March Madness has always been, and always will be, a cash cow for whichever network has the rights to broadcast the action on TV. College basketball is popular on its own, to be sure, but March Madness brings out fans like very few sports events can.
For a few weeks in March, everyone cares about college basketball. This March, it was no different. The tournament had its fair share of great moments; Wichita State upset higher-seeded teams like Ohio State and Gonzaga; underdog Florida Gulf Coast went farther than anyone on earth thought they could; Trey Burke’s 30-foot three pointer in the waning seconds of Michigan’s game was exactly the kind of buzzerbeater people watch the tournament for.

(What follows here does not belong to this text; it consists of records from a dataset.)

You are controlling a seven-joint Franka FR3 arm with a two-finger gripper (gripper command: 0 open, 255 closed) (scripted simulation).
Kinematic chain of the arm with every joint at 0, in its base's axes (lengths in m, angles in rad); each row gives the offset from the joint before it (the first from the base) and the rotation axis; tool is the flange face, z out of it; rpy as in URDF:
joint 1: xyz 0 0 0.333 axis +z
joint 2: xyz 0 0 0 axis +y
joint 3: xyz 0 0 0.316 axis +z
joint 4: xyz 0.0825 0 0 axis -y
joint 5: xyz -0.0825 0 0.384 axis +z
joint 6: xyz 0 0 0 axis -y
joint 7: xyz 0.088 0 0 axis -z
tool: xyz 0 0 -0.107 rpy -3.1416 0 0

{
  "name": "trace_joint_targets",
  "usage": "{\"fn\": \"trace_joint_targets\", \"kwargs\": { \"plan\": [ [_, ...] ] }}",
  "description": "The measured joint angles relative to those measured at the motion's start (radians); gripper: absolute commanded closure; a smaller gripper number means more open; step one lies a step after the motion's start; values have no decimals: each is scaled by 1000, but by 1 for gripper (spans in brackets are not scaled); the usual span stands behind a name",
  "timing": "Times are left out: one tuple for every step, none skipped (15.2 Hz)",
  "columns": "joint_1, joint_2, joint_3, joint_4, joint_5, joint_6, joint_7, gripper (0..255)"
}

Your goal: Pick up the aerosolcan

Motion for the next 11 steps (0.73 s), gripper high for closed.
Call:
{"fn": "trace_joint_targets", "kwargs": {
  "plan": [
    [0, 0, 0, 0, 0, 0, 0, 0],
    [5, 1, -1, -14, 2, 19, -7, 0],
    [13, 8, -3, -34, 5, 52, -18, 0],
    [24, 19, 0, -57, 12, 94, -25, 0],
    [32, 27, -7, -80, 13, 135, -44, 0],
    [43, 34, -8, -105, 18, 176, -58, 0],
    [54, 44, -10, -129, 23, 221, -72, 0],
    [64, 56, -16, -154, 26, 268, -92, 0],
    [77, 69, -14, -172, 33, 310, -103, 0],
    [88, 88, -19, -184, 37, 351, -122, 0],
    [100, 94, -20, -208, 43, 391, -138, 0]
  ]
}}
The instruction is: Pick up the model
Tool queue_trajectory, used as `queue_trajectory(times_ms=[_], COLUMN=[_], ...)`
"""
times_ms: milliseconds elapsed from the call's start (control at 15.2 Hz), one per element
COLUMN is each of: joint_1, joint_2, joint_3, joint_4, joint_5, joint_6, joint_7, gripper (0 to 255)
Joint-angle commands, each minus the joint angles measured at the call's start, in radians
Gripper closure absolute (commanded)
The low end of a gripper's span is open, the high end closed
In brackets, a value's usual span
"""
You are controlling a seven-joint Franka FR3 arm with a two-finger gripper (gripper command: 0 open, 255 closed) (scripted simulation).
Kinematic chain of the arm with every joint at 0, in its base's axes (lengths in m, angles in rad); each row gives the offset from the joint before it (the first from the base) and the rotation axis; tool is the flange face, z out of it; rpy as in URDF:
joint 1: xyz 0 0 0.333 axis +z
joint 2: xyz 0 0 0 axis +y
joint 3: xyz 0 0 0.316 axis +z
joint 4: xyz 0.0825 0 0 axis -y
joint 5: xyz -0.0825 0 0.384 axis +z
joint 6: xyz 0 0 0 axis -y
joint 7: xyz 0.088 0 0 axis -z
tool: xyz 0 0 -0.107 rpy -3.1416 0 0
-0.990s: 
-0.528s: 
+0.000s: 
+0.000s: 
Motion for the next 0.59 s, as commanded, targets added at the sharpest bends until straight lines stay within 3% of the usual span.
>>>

But the real winner this year was the networks that hosted the tournament. This year’s championship game drew a viewership total of 23.4 million, a 12 percent increase from last year, according to CBS. As a whole, the tournament on any given day averaged 10.7 million viewers; that’s an 11 percent increase from last year and the highest average total in 19 years, according to Bloomberg.
CBS paid $10.8 billion for the rights to March Madness through 2024. Right now, that investment is looking priceless. For the fourth straight year, CBS stocks rose sharply due to tournament viewership totals; this year, the network’s stock rose 7.6 percent in March. CBS and its sister networks (TruTV, TBS, TNT) aired 67 games in total and recorded more than $1 billion in ad revenue.
Not bad for less than a month’s worth of work.
Interestingly, the relationship between networks and sports are getting cozier by the minute. ESPN, TBS and FOX are paying Major League Baseball a total of $12.4 billion worth of TV contracts. ESPN will pay the NCAA $7 billion just to air the college football playoffs. Time Warner Cable is considering creating an entire network around the Los Angeles Dodgers, which would cost $8 billion over 25 years.
It may cost a lot to buy the rights to air these sports. But for the networks, these events are truly priceless.